▶ **Work instructions**: Each line below from the one containing "the white paper" through the one containing "the black charging" is to be given again exactly, and no line outside that span.

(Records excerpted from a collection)
· · · · ·
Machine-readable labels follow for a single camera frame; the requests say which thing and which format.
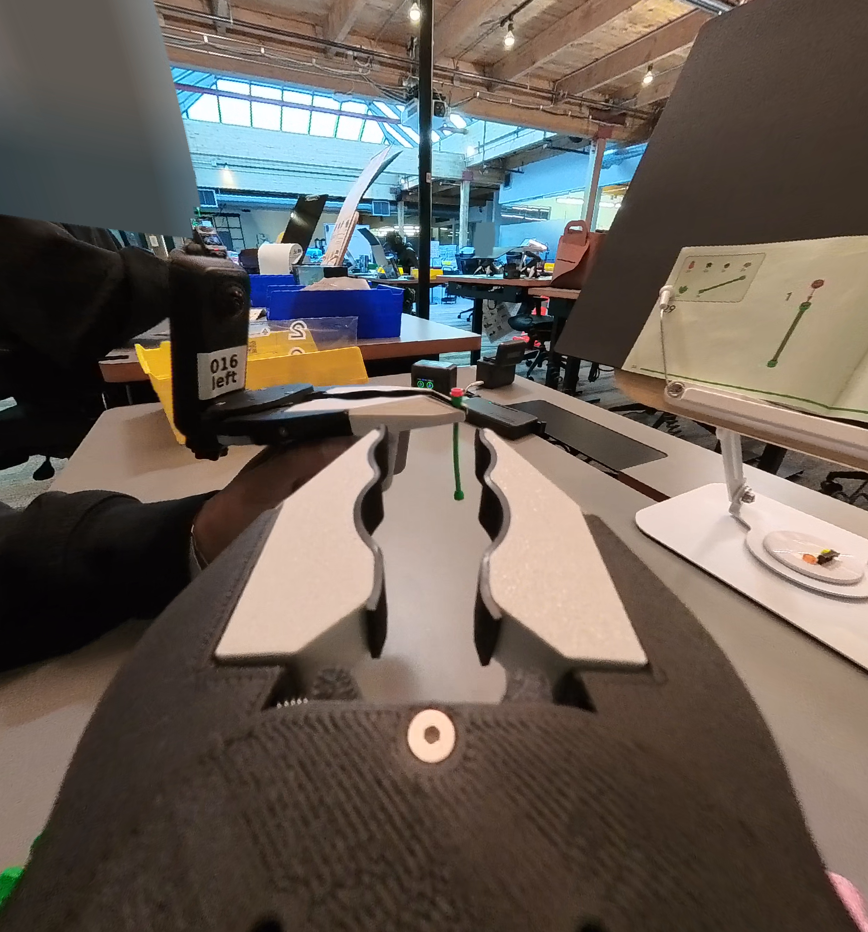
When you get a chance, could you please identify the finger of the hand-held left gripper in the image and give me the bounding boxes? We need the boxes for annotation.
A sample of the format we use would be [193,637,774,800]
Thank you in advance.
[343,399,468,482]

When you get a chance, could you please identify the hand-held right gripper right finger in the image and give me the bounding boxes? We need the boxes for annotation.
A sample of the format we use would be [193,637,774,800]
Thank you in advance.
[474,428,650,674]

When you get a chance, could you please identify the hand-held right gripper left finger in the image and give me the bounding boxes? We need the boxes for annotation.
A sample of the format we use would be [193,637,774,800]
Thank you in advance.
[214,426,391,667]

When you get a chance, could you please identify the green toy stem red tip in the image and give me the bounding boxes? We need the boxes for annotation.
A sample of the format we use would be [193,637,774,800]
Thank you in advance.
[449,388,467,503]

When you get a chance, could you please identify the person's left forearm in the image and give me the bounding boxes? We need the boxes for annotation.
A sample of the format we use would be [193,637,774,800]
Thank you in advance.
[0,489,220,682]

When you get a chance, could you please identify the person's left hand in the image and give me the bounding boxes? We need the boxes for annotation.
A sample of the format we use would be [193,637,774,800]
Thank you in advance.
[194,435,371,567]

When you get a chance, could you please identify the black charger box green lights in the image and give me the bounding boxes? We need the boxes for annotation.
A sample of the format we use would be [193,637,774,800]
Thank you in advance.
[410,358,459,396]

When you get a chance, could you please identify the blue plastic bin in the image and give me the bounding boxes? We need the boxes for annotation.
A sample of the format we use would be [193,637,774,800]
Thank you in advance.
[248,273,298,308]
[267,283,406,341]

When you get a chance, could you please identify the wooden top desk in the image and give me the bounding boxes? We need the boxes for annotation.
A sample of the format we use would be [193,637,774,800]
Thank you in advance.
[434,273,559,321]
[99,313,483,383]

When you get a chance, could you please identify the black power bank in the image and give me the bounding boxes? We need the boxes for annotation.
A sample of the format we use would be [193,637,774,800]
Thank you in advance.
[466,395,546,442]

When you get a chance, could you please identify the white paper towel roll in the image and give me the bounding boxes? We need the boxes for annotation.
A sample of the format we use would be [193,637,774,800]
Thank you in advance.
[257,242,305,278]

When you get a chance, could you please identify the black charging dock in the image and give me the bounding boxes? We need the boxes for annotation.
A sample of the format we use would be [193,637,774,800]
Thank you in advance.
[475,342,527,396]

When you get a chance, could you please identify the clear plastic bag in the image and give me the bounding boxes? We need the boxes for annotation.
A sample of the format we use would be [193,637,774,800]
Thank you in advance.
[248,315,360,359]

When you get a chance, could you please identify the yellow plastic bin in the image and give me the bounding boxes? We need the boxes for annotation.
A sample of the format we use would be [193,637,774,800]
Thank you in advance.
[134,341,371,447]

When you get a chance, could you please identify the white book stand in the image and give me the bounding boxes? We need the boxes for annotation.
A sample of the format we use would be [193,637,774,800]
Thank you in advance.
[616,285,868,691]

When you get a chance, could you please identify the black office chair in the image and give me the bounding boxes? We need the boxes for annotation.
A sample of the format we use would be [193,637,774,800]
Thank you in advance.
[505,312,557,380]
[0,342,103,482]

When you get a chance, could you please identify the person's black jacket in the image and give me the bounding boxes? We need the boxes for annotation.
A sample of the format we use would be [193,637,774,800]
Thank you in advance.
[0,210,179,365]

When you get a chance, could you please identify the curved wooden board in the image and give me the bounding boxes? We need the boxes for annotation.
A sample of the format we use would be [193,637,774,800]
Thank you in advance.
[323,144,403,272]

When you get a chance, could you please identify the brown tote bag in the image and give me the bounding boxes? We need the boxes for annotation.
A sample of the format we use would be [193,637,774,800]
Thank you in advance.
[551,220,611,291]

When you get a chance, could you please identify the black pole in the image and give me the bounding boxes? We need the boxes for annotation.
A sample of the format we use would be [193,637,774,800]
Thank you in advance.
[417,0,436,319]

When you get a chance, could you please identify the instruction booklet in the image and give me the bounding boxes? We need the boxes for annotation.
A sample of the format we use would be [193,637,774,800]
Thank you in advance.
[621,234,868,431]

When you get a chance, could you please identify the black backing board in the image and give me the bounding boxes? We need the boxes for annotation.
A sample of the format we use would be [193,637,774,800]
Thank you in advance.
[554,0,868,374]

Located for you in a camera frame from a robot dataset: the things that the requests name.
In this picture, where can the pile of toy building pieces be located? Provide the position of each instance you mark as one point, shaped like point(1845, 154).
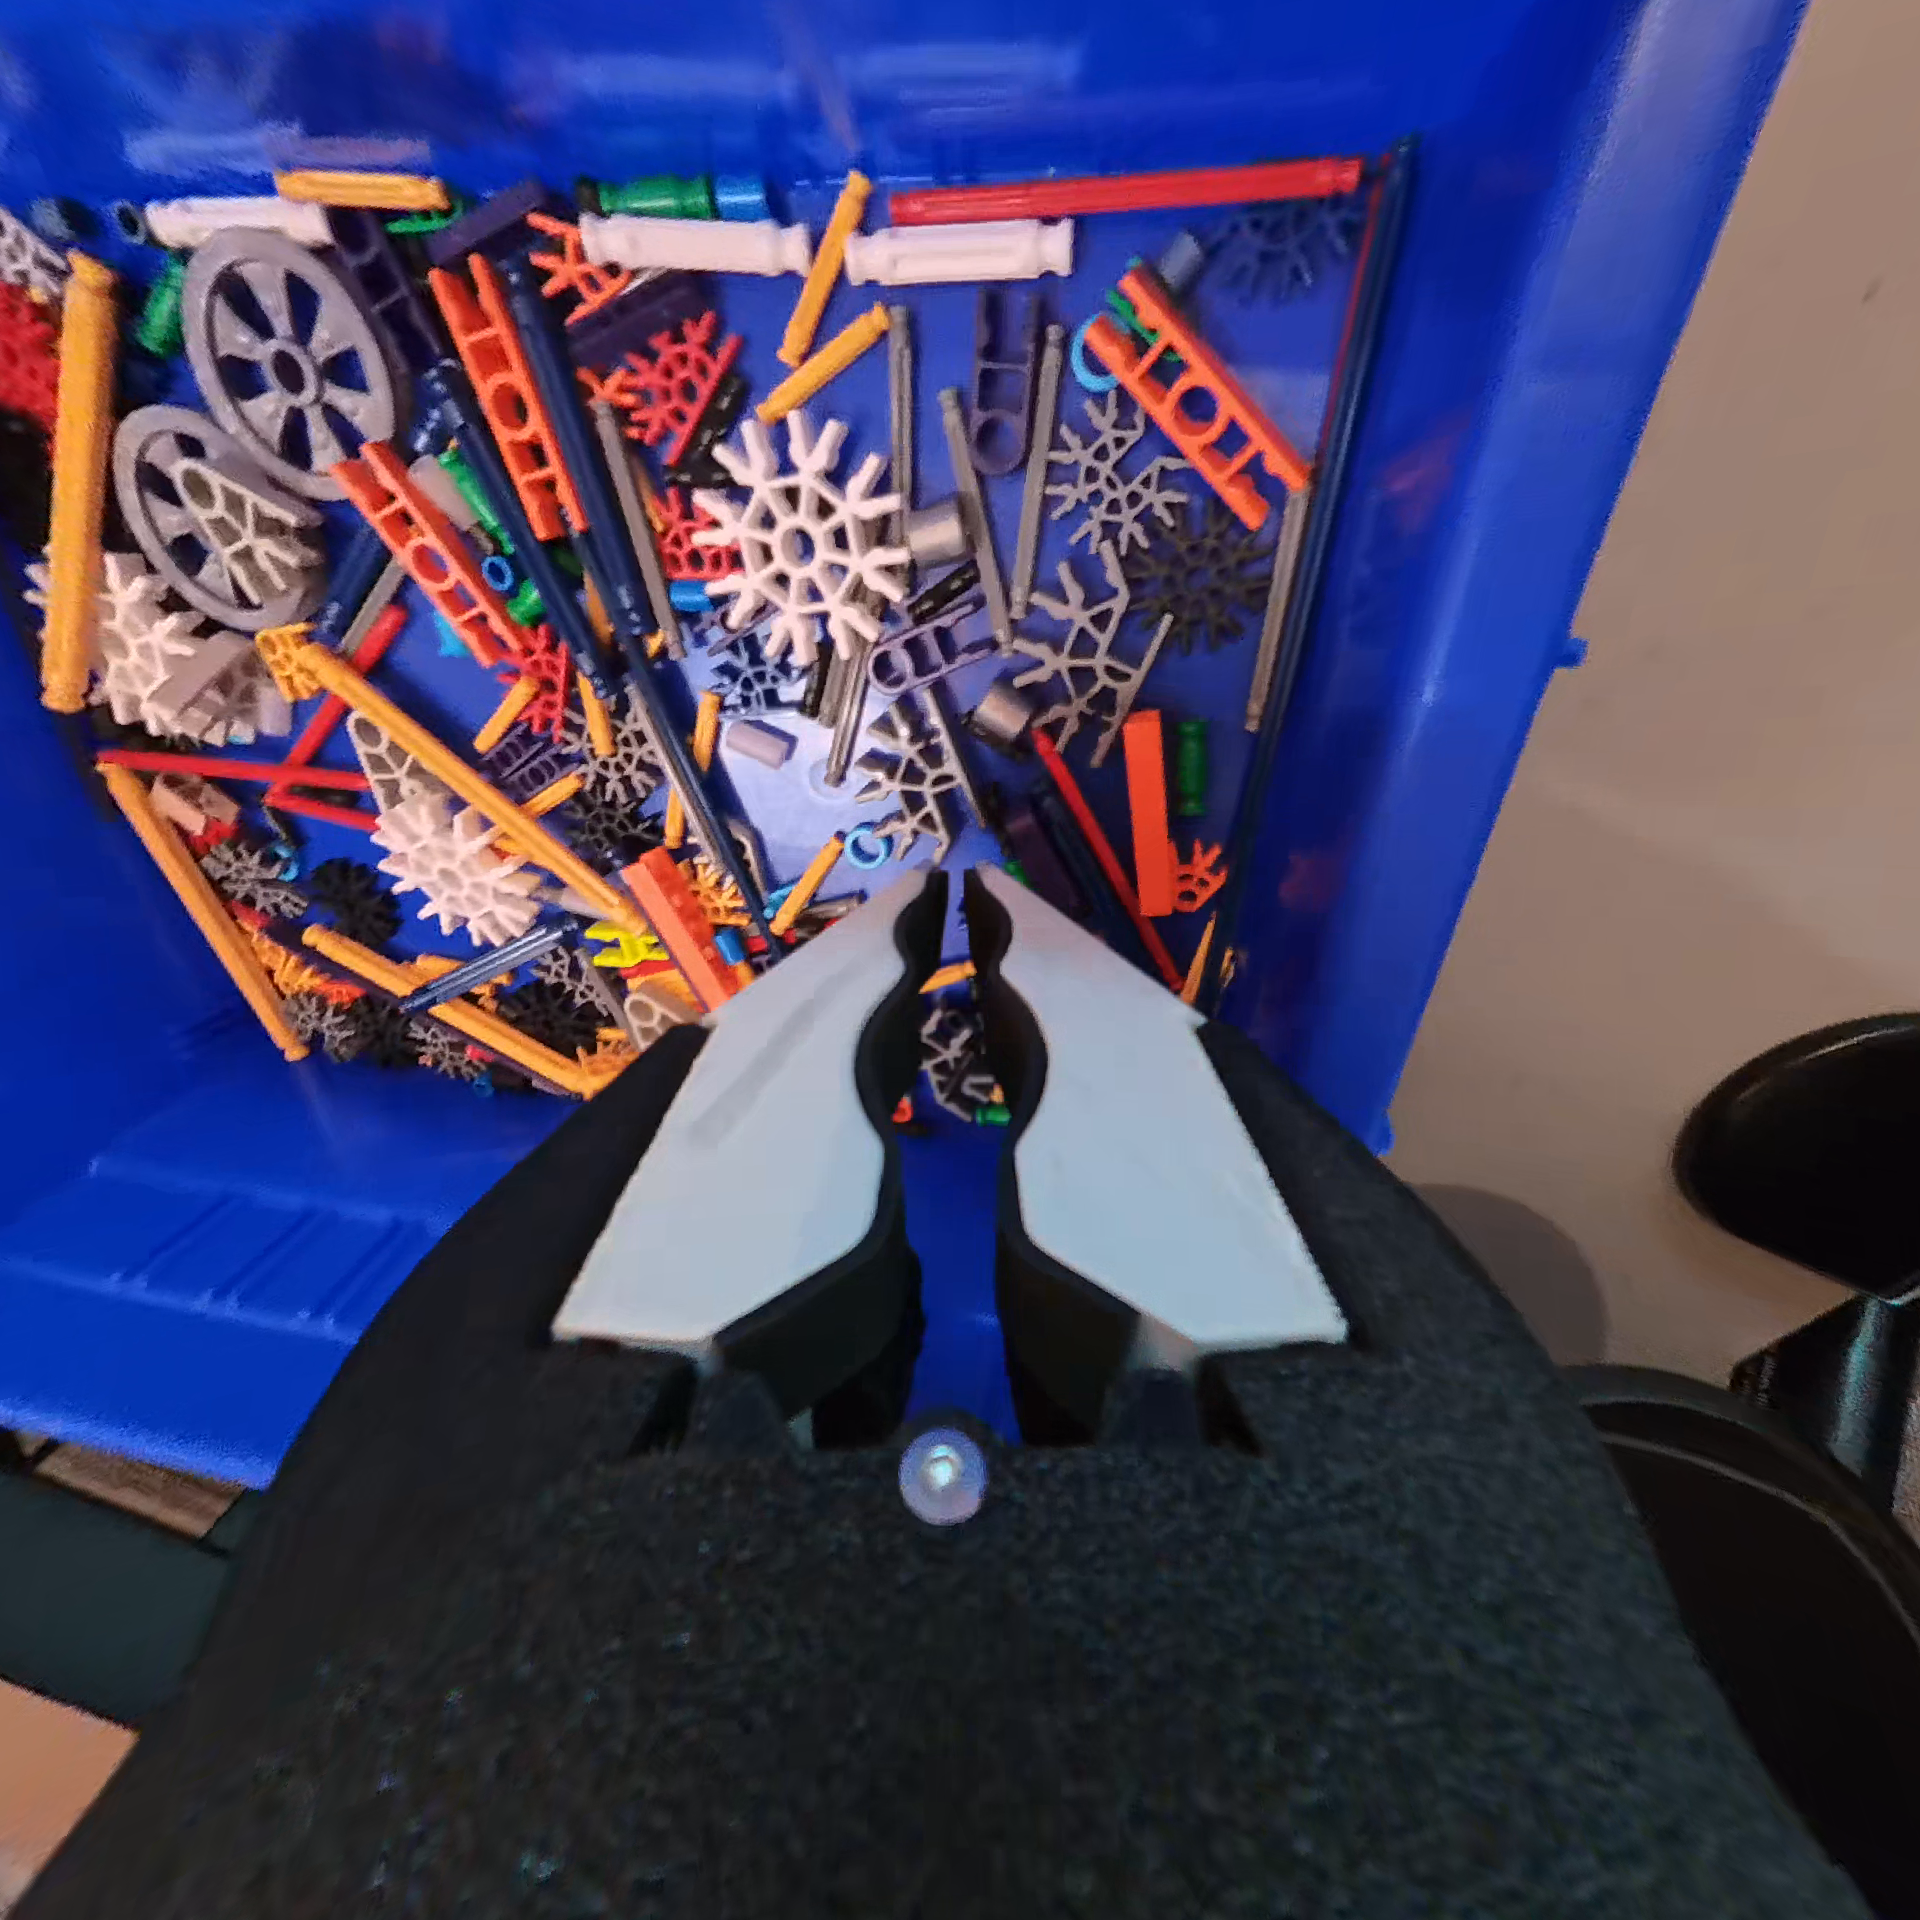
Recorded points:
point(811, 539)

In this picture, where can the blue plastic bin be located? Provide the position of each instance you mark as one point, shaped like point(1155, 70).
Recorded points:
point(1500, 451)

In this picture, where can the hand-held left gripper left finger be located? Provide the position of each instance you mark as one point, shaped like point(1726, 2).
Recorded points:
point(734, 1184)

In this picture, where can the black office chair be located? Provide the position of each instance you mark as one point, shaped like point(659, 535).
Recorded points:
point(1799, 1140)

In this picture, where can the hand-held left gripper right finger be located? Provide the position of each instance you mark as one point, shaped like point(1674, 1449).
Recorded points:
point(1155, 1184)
· · · · ·
▶ **Response**:
When you get a chance, could you please identify the white paper towel roll in the image and give me the bounding boxes? We need the boxes for annotation.
A sample of the format we use would be [193,637,774,800]
Thank you in advance.
[257,242,305,278]

When you get a chance, could you please identify the black charging dock in the image and give me the bounding boxes? We need the boxes for annotation.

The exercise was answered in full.